In Business Insider today, an industry analyst points out another emerging trend that may have been analyzed out of proportion to its actual adoption: time-shifted viewing of television. 83 percent of television viewing, according to the piece, still happens in the time slot in which an episode airs.

Taken together, these two sets of information are a salient reminder that as frustrated as some people are with the current model of television distribution, and as much as some vocal subset of people are changing their habits, television as it stands is a model that an awful lot of people are happy with. That doesn’t mean that they’ll remain happy with it, or that their viewing and consumption habits won’t change. But it does suggest we may still be a ways out from the point where it makes sense for a network like HBO to blow up the existing model, suffer through several rough years with a clear light visible at the end of the tunnel.

Alyssa

Changing How We Watch TV and What it Means for TV Storytelling

The big news out of this New York Times story about changes in measuring the ratings is that Modern Family has finally dethroned American Idol to become truly the most-watched show on American television. But to my mind, the most fascinating tidbit, particularly given the conversation that’s been going on about is this one:

Those competition shows also tend to be recorded and viewed later much less frequently, so the DVR has been a special enhancement to scripted shows. Among the prime-time hits that get a 40 percent or higher lift among 18- to 49-year-olds because of time-shifting: Fox’s “House,” “Glee,” “New Girl,” and “Alcatraz”; ABC’s “Grey’s Anatomy,” “Private Practice” and “Revenge”; and NBC’s “The Office” and “Up All Night.” “It used to be that you figured even the most ardent fans of a show saw only two of every four episodes,” Mr. Levitan said. “I don’t think that’s the case anymore. I think with DVR and other ways people can catch up more and more, people actually see the entire season of a show.”
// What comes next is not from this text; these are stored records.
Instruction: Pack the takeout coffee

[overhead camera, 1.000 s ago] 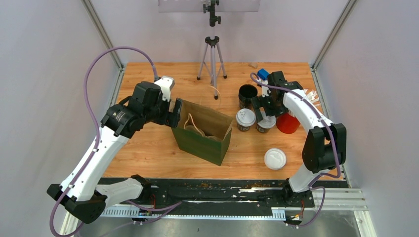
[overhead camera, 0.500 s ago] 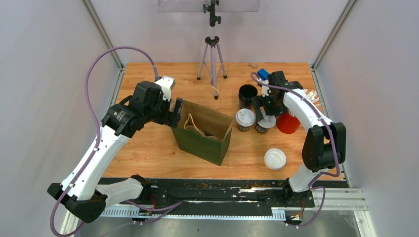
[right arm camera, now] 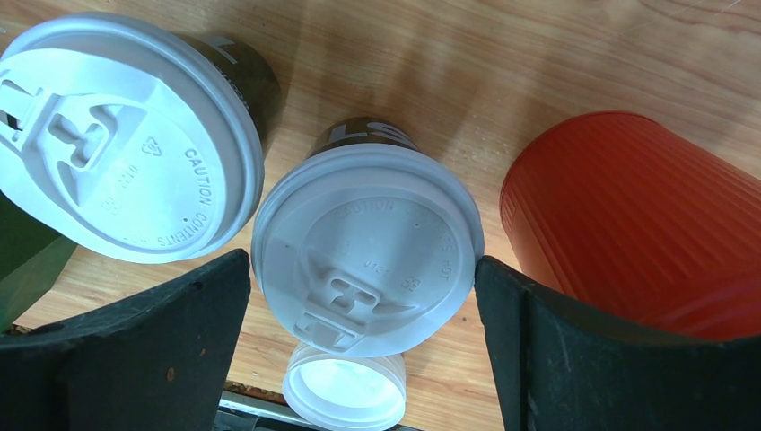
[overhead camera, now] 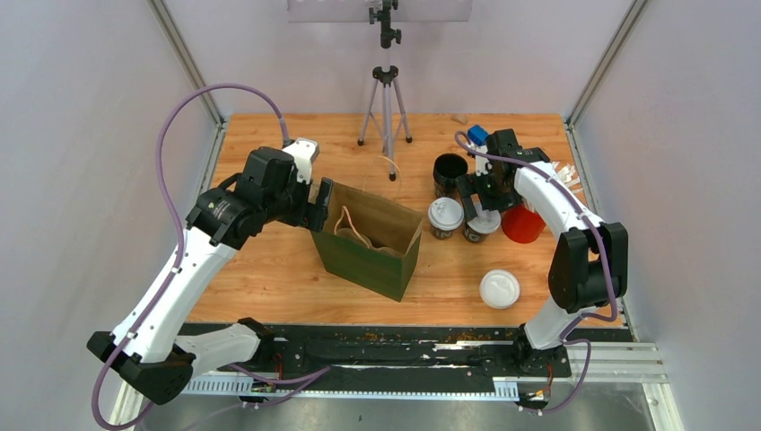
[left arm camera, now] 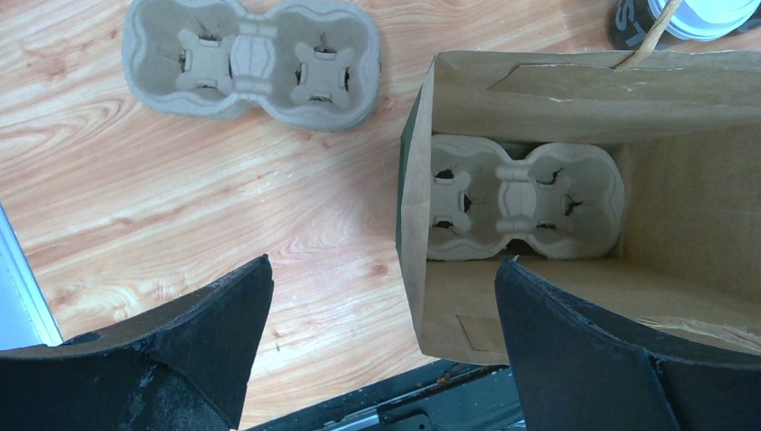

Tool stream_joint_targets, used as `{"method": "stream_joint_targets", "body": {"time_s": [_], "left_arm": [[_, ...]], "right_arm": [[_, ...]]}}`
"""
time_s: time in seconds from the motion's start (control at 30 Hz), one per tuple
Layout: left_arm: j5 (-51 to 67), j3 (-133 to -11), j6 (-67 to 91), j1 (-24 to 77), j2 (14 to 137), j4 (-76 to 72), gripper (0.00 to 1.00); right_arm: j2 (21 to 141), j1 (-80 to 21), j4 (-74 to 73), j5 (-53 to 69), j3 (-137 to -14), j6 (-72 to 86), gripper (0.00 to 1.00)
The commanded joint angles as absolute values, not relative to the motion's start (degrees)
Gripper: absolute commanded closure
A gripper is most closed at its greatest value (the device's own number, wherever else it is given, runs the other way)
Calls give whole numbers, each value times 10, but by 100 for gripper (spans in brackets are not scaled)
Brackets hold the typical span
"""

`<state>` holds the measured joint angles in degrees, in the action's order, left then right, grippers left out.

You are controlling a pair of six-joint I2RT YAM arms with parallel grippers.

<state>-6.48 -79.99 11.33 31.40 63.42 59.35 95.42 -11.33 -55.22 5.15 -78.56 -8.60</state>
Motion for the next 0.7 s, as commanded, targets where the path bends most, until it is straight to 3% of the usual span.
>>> {"method": "stream_joint_targets", "body": {"time_s": [0.0,0.67], "left_arm": [[-62,-805,101,312,634,577,1],[-56,-806,99,312,633,576,1]], "right_arm": [[943,-111,-538,69,-786,-81,5],[921,-111,-547,65,-782,-85,2]]}}
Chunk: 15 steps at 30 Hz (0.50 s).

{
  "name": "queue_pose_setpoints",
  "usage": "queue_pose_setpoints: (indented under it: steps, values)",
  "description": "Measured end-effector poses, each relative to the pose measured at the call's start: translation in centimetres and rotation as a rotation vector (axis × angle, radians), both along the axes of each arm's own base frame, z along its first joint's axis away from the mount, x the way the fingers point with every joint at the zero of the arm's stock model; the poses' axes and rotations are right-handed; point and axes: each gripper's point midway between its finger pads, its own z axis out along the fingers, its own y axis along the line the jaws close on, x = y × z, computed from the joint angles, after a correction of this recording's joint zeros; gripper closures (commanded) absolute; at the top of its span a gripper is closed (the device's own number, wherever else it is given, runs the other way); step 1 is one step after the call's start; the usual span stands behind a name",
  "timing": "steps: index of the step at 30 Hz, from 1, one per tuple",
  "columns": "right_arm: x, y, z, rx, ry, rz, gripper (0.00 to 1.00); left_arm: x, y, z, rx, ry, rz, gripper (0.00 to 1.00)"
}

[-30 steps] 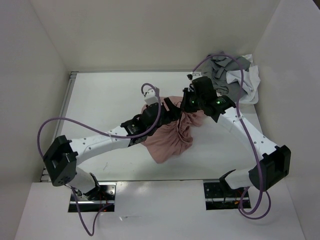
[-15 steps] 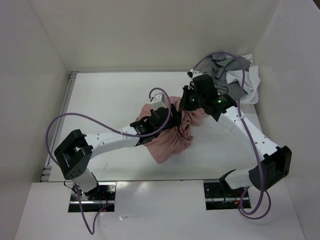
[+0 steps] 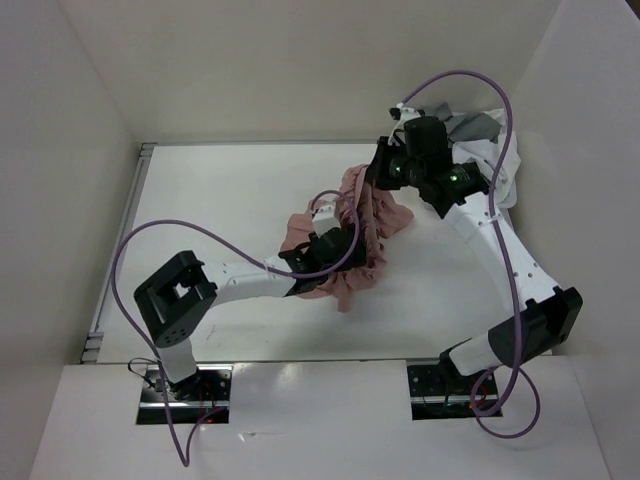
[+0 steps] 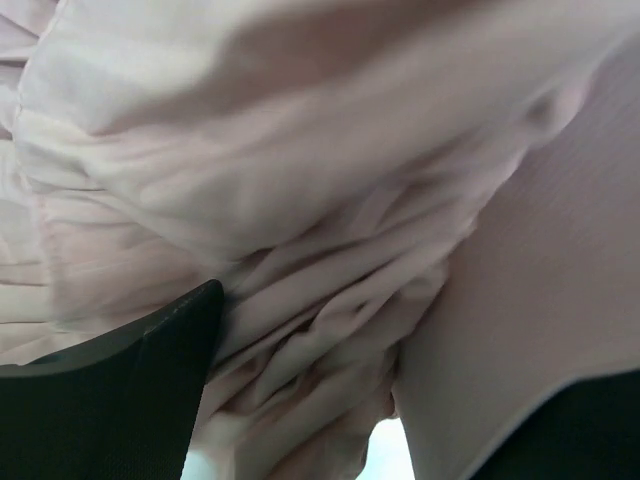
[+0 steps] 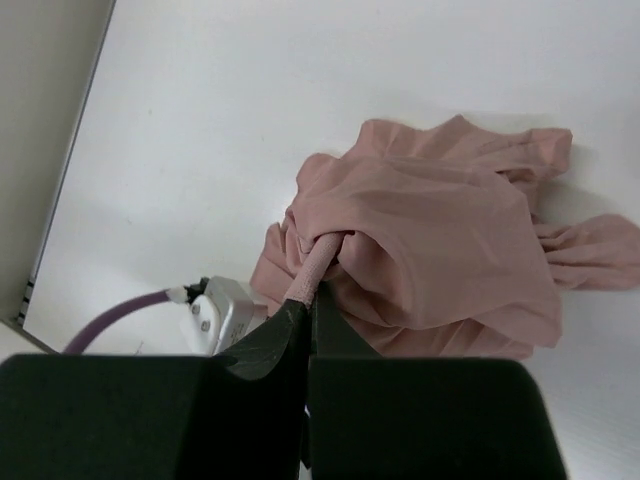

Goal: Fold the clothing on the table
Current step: Flatten the skirt out

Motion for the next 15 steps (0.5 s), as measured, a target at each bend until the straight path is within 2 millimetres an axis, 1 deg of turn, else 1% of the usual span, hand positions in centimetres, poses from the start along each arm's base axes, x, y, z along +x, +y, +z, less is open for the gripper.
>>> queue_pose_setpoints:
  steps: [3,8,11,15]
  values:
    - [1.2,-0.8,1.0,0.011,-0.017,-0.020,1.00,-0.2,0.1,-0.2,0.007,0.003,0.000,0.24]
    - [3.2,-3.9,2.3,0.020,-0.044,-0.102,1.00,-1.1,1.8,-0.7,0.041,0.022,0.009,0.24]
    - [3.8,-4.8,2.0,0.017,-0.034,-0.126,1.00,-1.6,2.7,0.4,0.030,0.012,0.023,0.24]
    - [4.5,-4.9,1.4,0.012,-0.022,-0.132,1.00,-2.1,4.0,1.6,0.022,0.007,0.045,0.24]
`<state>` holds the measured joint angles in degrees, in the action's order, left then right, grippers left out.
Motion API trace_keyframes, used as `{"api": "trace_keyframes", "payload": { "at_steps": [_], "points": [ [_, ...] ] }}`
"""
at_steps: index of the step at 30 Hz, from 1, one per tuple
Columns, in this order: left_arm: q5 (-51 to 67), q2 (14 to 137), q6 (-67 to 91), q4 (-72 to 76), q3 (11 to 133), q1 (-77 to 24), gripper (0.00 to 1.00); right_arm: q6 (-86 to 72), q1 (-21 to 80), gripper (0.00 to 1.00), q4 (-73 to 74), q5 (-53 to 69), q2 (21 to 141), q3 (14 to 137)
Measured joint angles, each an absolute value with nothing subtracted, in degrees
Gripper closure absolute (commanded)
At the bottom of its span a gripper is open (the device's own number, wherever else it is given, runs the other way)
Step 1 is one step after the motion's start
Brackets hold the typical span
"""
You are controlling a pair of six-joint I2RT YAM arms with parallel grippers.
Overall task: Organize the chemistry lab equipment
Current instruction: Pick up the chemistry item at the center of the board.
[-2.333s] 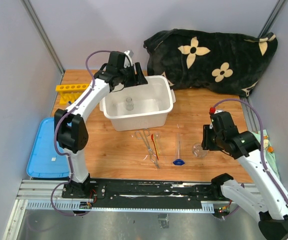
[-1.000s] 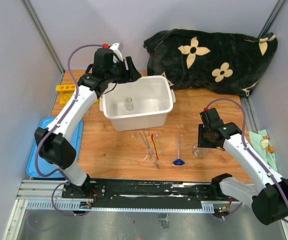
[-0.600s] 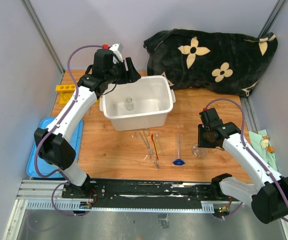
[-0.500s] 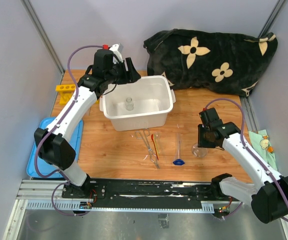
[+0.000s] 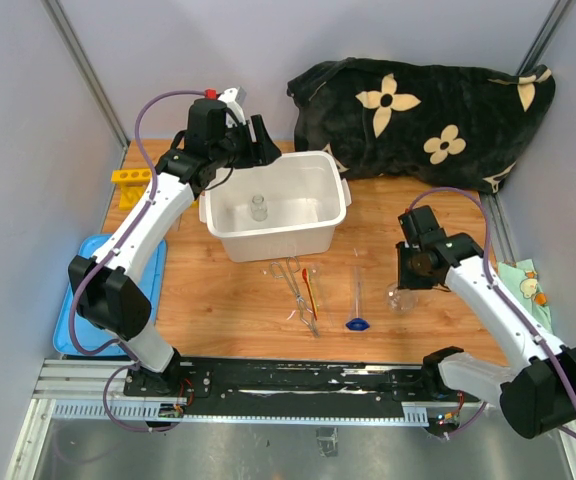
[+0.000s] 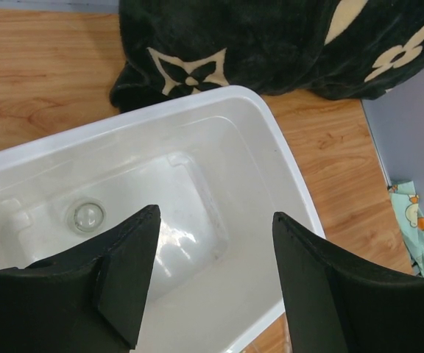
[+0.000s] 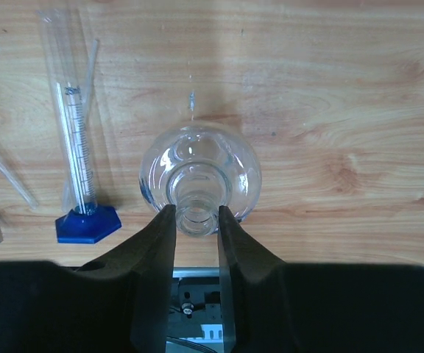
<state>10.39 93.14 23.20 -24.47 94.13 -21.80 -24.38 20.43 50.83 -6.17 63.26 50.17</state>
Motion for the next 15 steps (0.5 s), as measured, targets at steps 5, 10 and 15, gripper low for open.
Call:
{"api": "trace_keyframes", "payload": {
  "at_steps": [5, 10, 15],
  "points": [
    [10.07, 93.14, 23.2, -24.47, 94.13, -21.8, 0.32, -22.7, 20.43, 1.0, 55.48, -7.53, 63.83, 60.16],
    [9.15, 93.14, 23.22, -24.56, 94.13, -21.78, 0.32, -20.91, 20.43, 1.0, 58.39, -7.9, 65.54, 72.93],
    [7.9, 93.14, 23.42, -24.6, 94.13, -21.8, 0.32, -19.16, 20.43, 1.0, 60.9, -7.25, 69.38, 85.45]
  ]
}}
I’d be curious to know if that’s actually true—I’ve been looking through a bunch of studies of viewership and haven’t been able to find relevant survey questions to that effect, and if you have them, I would be delighted to see them. But Nielsen has found that younger viewers (and by that, I mean viewers 6-11) in particular tend to rewatch shows that they’ve DVRed multiple times. Now, if people are actually making more of an effort to catch every episode of their favorite shows, where previously they dipped in and out, and if we’re raising a generation of kids who watch episodes over and over again, that could be a response to shows that have become more progressively serialized over time. But if those shifts are driven by technology and the culture that’s grown up around television viewing, then it would make a lot of sense that creators are responding to that trend with a move towards serialized narratives that are seeded with conversational details and easter eggs and comedies that are packed with mile-a-minute-jokes. If your viewers, or at least a chunk of them, are going to look at you in a very different way, it makes sense that you would respond to those signals and imperatives.